Beyond Demonstrations: Dynamic Vector Construction from Latent Representations
Wang Cai, Hsiu-Yuan Huang, Zhixiang Wang, Yunfang Wu
TL;DR
DyVec tackles the inefficiency and fragility of few-shot learning via In-Context Vectors by introducing a three-pronged approach: Exhaustive Query Rotation to derive robust latent representations, Dynamic Latent Segmentation to tailor vector granularity, and a REINFORCE-based strategy to learn optimal injection positions for inference-time intervention. The method leverages semantically aggregated latent representations from Multi-Head Attention and injects them into frozen LLMs to emulate or exceed few-shot ICL performance with zero training. Empirical results across six tasks and three models demonstrate that DyVec consistently outperforms few-shot ICL, LoRA, and prior ICV baselines, while maintaining high inference efficiency.

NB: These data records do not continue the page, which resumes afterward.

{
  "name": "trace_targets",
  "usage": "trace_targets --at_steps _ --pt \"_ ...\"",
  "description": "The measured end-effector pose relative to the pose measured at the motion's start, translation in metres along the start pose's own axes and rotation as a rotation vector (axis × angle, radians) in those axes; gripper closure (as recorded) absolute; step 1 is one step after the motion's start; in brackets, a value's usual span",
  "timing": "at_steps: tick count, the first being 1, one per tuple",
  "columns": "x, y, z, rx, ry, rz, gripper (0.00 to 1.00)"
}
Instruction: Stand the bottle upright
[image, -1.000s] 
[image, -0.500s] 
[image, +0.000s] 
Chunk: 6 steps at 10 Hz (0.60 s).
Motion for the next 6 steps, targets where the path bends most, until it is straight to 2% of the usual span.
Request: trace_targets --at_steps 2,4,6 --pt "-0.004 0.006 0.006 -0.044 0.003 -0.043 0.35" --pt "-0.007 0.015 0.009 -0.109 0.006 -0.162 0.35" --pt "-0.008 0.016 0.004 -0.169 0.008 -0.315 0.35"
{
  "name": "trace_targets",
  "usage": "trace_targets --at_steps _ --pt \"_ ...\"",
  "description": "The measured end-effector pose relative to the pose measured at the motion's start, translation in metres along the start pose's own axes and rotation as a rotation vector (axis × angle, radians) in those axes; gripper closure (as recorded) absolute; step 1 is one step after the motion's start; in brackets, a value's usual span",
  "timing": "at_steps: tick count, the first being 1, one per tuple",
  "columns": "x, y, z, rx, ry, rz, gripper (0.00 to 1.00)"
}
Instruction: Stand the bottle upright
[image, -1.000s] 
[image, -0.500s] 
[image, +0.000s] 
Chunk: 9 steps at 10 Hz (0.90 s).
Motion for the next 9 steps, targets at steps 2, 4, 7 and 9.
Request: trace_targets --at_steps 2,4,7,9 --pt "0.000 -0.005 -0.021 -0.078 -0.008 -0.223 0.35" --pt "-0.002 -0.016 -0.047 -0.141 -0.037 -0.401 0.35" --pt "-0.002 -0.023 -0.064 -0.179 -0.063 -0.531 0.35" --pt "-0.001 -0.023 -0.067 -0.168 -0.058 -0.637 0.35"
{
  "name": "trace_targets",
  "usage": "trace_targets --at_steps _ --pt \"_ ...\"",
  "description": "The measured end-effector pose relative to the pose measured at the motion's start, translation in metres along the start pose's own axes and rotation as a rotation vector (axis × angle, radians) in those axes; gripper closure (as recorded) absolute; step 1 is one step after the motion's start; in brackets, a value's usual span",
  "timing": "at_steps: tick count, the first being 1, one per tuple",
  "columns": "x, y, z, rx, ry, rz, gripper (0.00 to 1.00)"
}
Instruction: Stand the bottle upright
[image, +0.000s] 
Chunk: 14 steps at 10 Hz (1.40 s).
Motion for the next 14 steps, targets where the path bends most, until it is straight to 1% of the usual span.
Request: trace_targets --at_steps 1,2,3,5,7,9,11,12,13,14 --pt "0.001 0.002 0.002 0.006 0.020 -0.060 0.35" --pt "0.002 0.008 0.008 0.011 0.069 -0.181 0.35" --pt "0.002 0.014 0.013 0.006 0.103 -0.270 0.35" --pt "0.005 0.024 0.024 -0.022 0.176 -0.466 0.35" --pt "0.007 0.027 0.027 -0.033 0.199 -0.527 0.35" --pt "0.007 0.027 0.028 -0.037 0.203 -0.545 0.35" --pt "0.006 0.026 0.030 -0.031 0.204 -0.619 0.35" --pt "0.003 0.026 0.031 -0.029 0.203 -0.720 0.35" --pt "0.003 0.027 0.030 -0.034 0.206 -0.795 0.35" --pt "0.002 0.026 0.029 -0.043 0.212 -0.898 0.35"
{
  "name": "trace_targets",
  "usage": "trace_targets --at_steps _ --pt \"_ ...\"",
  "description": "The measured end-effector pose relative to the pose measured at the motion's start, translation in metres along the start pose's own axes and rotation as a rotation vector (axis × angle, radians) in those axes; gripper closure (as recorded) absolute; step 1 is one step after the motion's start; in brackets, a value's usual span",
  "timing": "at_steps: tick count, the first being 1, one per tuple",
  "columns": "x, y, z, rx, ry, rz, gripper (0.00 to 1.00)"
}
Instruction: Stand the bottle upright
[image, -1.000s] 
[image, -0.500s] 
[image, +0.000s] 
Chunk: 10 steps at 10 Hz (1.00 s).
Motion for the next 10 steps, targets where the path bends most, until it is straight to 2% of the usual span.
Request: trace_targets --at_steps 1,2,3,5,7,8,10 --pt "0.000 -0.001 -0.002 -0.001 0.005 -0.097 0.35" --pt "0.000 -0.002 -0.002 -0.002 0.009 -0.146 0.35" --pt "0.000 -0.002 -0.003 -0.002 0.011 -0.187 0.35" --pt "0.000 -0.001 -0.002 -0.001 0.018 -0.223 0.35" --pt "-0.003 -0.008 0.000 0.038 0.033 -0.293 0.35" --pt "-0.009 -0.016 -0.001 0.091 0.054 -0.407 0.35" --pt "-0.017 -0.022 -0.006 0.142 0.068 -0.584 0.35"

This work advances practical, data-efficient, and robust task adaptation for large language models by revealing the value of structured latent signals and learned injection strategies.
Abstract
In-Context derived Vector (ICV) methods extract task-relevant representations from large language models (LLMs) and reinject them during inference, achieving comparable performance to few-shot In-Context Learning (ICL) without repeated demonstration processing. However, existing ICV methods remain sensitive to ICL-specific factors, often use coarse or semantically fragmented representations as the source of the vector, and rely on heuristic-based injection positions, limiting their applicability. To address these issues, we propose Dynamic Vector (DyVec), which incorporates an Exhaustive Query Rotation (EQR) strategy to extract robust semantically aggregated latent representations by mitigating variance introduced by ICL. It then applies Dynamic Latent Segmentation and Injection to adaptively partition representations based on task complexity and leverages REINFORCE-based optimization to learn optimal injection positions for each segment. Experiments results show that DyVec outperforms few-shot ICL, LoRA, and prior ICV baselines. Further analysis highlights the effectiveness of dynamically segmenting and injecting semantically aggregated latent representations. DyVec provides a lightweight and data-efficient solution for inference-time task adaptation.